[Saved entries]
**********

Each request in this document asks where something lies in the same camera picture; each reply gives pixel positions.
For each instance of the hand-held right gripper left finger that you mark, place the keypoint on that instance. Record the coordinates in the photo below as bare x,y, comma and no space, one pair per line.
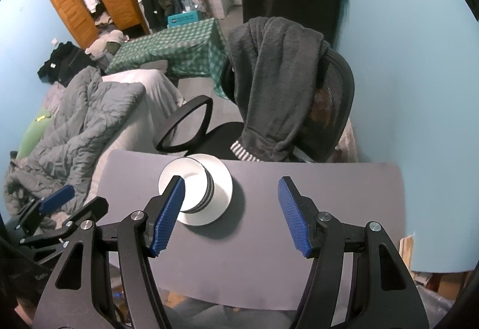
168,217

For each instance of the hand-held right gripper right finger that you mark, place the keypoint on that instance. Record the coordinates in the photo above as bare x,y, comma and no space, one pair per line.
295,217

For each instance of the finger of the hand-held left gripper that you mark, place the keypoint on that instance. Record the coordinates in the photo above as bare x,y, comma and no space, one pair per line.
56,198
93,207

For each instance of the white plate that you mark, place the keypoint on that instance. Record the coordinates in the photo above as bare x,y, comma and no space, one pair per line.
223,190

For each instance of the grey quilted blanket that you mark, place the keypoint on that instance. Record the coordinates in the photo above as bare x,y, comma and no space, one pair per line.
86,119

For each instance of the light wooden board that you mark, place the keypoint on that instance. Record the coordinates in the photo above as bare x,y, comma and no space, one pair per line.
406,254

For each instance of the white bedsheet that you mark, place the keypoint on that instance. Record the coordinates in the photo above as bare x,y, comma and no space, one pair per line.
149,97

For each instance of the black office chair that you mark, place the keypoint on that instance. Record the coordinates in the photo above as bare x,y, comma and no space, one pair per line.
336,89

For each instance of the black backpack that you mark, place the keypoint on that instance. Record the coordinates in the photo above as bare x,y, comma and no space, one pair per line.
67,63

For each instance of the dark grey fleece robe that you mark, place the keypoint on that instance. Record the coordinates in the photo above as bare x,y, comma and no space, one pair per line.
277,82

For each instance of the pale clothes pile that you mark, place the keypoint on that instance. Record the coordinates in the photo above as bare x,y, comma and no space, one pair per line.
106,45

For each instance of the cardboard box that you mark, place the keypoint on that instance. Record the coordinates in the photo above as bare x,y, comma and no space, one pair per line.
445,282

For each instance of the green checked tablecloth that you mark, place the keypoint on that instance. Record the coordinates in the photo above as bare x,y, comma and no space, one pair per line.
168,48

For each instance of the silver plastic bag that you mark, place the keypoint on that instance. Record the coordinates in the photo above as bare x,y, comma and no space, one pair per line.
438,310

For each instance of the blue plastic crate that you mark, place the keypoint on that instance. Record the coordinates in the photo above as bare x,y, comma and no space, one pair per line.
185,18

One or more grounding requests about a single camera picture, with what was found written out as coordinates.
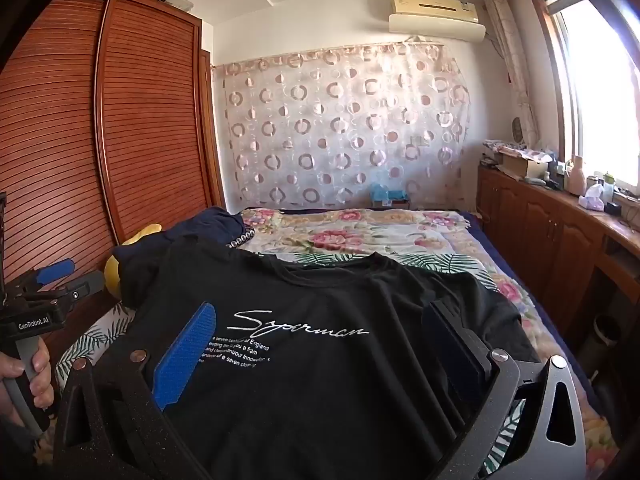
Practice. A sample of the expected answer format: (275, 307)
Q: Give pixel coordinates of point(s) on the sheer circle-patterned curtain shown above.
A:
(340, 125)

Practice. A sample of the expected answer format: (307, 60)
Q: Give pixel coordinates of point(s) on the wooden louvered wardrobe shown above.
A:
(150, 110)

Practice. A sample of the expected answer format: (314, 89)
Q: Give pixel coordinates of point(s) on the floral blanket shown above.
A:
(350, 235)

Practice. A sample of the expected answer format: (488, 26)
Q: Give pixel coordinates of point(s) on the blue tissue box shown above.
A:
(385, 194)

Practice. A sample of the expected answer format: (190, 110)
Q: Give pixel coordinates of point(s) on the long wooden cabinet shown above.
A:
(540, 230)

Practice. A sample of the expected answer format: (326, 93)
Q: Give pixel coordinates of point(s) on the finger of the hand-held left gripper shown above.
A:
(55, 270)
(82, 285)

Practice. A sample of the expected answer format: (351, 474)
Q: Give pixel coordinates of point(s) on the beige floral window curtain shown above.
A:
(515, 70)

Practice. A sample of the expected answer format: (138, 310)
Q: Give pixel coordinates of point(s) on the soft tissue pack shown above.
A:
(591, 199)

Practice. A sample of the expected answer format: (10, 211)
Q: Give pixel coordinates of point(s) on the green cap bottle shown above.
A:
(608, 187)

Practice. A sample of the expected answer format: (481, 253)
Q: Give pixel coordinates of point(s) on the small round fan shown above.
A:
(517, 130)

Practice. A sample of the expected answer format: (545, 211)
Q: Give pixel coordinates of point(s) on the pile of printed packets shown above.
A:
(500, 150)

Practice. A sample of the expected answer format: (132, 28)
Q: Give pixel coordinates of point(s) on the wooden framed window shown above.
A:
(595, 85)

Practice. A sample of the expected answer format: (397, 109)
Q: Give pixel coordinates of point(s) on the pink thermos jug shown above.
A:
(575, 177)

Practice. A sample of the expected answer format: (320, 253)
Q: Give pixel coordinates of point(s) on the dark waste bin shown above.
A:
(607, 335)

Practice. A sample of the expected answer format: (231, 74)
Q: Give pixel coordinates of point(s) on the open cardboard box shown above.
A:
(525, 166)

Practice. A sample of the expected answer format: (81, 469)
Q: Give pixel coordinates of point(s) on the navy paisley patterned cloth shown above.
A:
(240, 239)

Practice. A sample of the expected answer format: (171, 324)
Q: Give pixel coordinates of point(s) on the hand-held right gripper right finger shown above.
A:
(450, 350)

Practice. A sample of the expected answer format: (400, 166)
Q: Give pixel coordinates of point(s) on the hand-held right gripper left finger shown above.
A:
(185, 355)

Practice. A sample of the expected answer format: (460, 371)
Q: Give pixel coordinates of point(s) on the black printed T-shirt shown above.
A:
(325, 385)

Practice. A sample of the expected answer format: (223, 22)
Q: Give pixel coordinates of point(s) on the small grey box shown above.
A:
(177, 2)

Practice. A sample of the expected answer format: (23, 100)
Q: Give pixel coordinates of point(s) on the leaf-printed bed sheet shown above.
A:
(435, 260)

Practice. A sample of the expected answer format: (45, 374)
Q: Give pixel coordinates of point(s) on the small black box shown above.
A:
(612, 208)

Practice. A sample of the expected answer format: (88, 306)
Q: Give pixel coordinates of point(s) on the person's left hand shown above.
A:
(42, 380)

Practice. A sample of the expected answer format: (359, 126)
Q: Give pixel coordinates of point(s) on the folded navy cloth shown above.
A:
(215, 225)

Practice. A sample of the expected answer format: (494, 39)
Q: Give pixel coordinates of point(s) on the wall air conditioner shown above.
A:
(435, 22)

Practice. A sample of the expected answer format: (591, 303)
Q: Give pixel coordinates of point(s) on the yellow plush toy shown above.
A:
(112, 272)

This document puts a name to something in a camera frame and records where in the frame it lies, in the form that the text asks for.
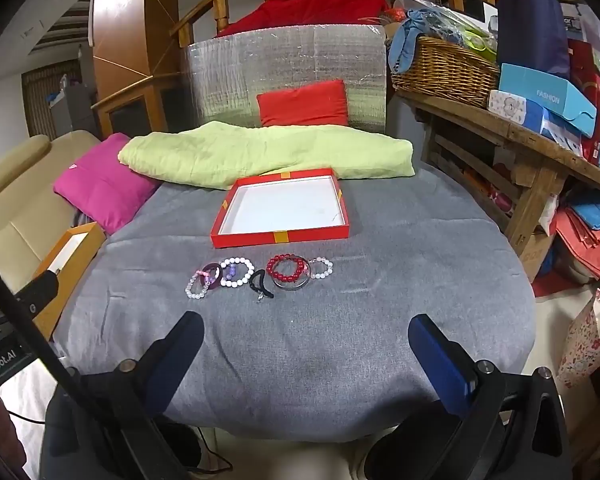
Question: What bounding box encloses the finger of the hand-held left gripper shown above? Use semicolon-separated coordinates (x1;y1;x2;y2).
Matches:
17;270;61;317

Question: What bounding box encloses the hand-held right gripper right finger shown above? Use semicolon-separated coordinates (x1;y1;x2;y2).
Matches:
407;314;556;419

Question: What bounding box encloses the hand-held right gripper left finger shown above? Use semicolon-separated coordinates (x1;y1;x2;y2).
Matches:
67;310;206;417

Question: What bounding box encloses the clear pink bead bracelet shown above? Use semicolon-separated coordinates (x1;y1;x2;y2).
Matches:
185;269;212;302

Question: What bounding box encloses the dark maroon bangle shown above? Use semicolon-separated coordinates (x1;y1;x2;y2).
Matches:
200;261;227;292

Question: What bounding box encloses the white bead bracelet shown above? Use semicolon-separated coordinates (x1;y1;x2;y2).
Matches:
219;257;256;289

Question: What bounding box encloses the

**********

• [PROBLEM TO WORK ON]: Apart from its pictures, the data is to be repeated exactly.

• [EXPECTED ANSWER]:
Each request in this document asks where something lies in the same camera picture; each reply gives pixel positions.
For each instance of the hand-held right gripper left finger that you mark, place the keypoint on that instance. Record the coordinates in the photo below as bare x,y, comma and no space, one pair per line.
168,217

For each instance of the hand-held right gripper right finger that you mark, place the keypoint on that instance. Record the coordinates in the photo above as bare x,y, comma and no space, one pair per line.
295,217

For each instance of the finger of the hand-held left gripper that you mark, place the keypoint on that instance. Record the coordinates in the photo above as bare x,y, comma and no space, one pair per line.
56,198
93,207

For each instance of the white plate that you mark, place the keypoint on that instance. Record the coordinates in the photo above as bare x,y, comma and no space, one pair per line.
223,190

For each instance of the grey quilted blanket that you mark, place the keypoint on that instance. Record the coordinates in the photo above as bare x,y, comma and no space, one pair per line.
86,119

For each instance of the light wooden board that you mark, place the keypoint on that instance. Record the coordinates in the photo above as bare x,y, comma and no space, one pair per line.
406,254

For each instance of the white bedsheet that you mark, place the keypoint on that instance. Record the coordinates in the photo above as bare x,y, comma and no space, one pair per line.
149,97

For each instance of the black office chair that you mark, place the keypoint on that instance. Record the coordinates in the photo above as bare x,y, comma and no space, one pair per line.
336,89

For each instance of the black backpack that you mark, place the keypoint on that instance. Record the coordinates in the photo above as bare x,y, comma and no space, one pair per line.
67,63

For each instance of the dark grey fleece robe that you mark, place the keypoint on that instance. Record the coordinates in the photo above as bare x,y, comma and no space, one pair per line.
277,82

For each instance of the pale clothes pile that you mark, place the keypoint on that instance. Record the coordinates in the photo above as bare x,y, comma and no space, one pair per line.
106,45

For each instance of the cardboard box that you mark, place the keypoint on that instance. Record the coordinates in the photo above as bare x,y, comma and no space, one pair per line.
445,282

For each instance of the green checked tablecloth that you mark, place the keypoint on that instance. Record the coordinates in the photo above as bare x,y, comma and no space, one pair per line.
168,48

For each instance of the silver plastic bag that you mark, place the keypoint on that instance. Record the coordinates in the photo above as bare x,y, comma and no space, one pair per line.
438,310

For each instance of the blue plastic crate that you mark, place the keypoint on that instance. Record the coordinates in the photo above as bare x,y, comma and no space, one pair per line.
185,18

One or more grounding requests about a single camera picture, with what was found written out as coordinates.
Practice. A sample of the expected answer format: (275, 307)
Q: Give pixel coordinates of point(s) on the sheer circle-patterned curtain shown above.
A:
(340, 125)

Practice. A sample of the expected answer format: (307, 60)
Q: Give pixel coordinates of point(s) on the wooden louvered wardrobe shown above.
A:
(150, 110)

Practice. A sample of the expected answer format: (314, 89)
Q: Give pixel coordinates of point(s) on the floral blanket shown above.
A:
(350, 235)

Practice. A sample of the expected answer format: (488, 26)
Q: Give pixel coordinates of point(s) on the blue tissue box shown above.
A:
(385, 194)

Practice. A sample of the expected answer format: (190, 110)
Q: Give pixel coordinates of point(s) on the long wooden cabinet shown above.
A:
(540, 230)

Practice. A sample of the expected answer format: (326, 93)
Q: Give pixel coordinates of point(s) on the finger of the hand-held left gripper shown above.
A:
(55, 270)
(82, 285)

Practice. A sample of the expected answer format: (351, 474)
Q: Give pixel coordinates of point(s) on the beige floral window curtain shown above.
A:
(515, 70)

Practice. A sample of the expected answer format: (138, 310)
Q: Give pixel coordinates of point(s) on the soft tissue pack shown above.
A:
(591, 199)

Practice. A sample of the expected answer format: (10, 211)
Q: Give pixel coordinates of point(s) on the green cap bottle shown above.
A:
(608, 187)

Practice. A sample of the expected answer format: (481, 253)
Q: Give pixel coordinates of point(s) on the small round fan shown above.
A:
(517, 130)

Practice. A sample of the expected answer format: (545, 211)
Q: Give pixel coordinates of point(s) on the pile of printed packets shown above.
A:
(500, 150)

Practice. A sample of the expected answer format: (132, 28)
Q: Give pixel coordinates of point(s) on the wooden framed window shown above.
A:
(595, 85)

Practice. A sample of the expected answer format: (397, 109)
Q: Give pixel coordinates of point(s) on the pink thermos jug shown above.
A:
(575, 177)

Practice. A sample of the expected answer format: (320, 253)
Q: Give pixel coordinates of point(s) on the dark waste bin shown above.
A:
(607, 335)

Practice. A sample of the expected answer format: (231, 74)
Q: Give pixel coordinates of point(s) on the open cardboard box shown above.
A:
(525, 166)

Practice. A sample of the expected answer format: (81, 469)
Q: Give pixel coordinates of point(s) on the navy paisley patterned cloth shown above.
A:
(240, 239)

Practice. A sample of the expected answer format: (171, 324)
Q: Give pixel coordinates of point(s) on the hand-held right gripper right finger shown above.
A:
(450, 350)

Practice. A sample of the expected answer format: (400, 166)
Q: Give pixel coordinates of point(s) on the hand-held right gripper left finger shown above.
A:
(185, 355)

Practice. A sample of the expected answer format: (460, 371)
Q: Give pixel coordinates of point(s) on the black printed T-shirt shown above.
A:
(325, 385)

Practice. A sample of the expected answer format: (223, 22)
Q: Give pixel coordinates of point(s) on the small grey box shown above.
A:
(177, 2)

Practice. A sample of the expected answer format: (23, 100)
Q: Give pixel coordinates of point(s) on the leaf-printed bed sheet shown above.
A:
(435, 260)

Practice. A sample of the expected answer format: (45, 374)
Q: Give pixel coordinates of point(s) on the small black box shown above.
A:
(612, 208)

Practice. A sample of the expected answer format: (88, 306)
Q: Give pixel coordinates of point(s) on the person's left hand shown above.
A:
(42, 380)

Practice. A sample of the expected answer format: (359, 126)
Q: Give pixel coordinates of point(s) on the folded navy cloth shown above.
A:
(215, 225)

Practice. A sample of the expected answer format: (494, 39)
Q: Give pixel coordinates of point(s) on the wall air conditioner shown above.
A:
(435, 22)

Practice. A sample of the expected answer format: (591, 303)
Q: Give pixel coordinates of point(s) on the yellow plush toy shown above.
A:
(112, 272)

This document puts a name to something in a camera frame and records where in the frame it lies, in the form that the text asks for.
Question: What bounding box encloses the finger of the hand-held left gripper shown above? Use semicolon-separated coordinates (x1;y1;x2;y2).
Matches:
17;270;61;317

Question: What bounding box encloses the hand-held right gripper right finger shown above? Use semicolon-separated coordinates (x1;y1;x2;y2).
Matches:
407;314;556;419

Question: What bounding box encloses the hand-held right gripper left finger shown above? Use semicolon-separated coordinates (x1;y1;x2;y2).
Matches:
67;310;206;417

Question: What bounding box encloses the clear pink bead bracelet shown above? Use semicolon-separated coordinates (x1;y1;x2;y2).
Matches:
185;269;212;302

Question: What bounding box encloses the dark maroon bangle shown above? Use semicolon-separated coordinates (x1;y1;x2;y2).
Matches:
200;261;227;292

Question: What bounding box encloses the white bead bracelet shown above? Use semicolon-separated coordinates (x1;y1;x2;y2).
Matches:
219;257;256;289

Question: What bounding box encloses the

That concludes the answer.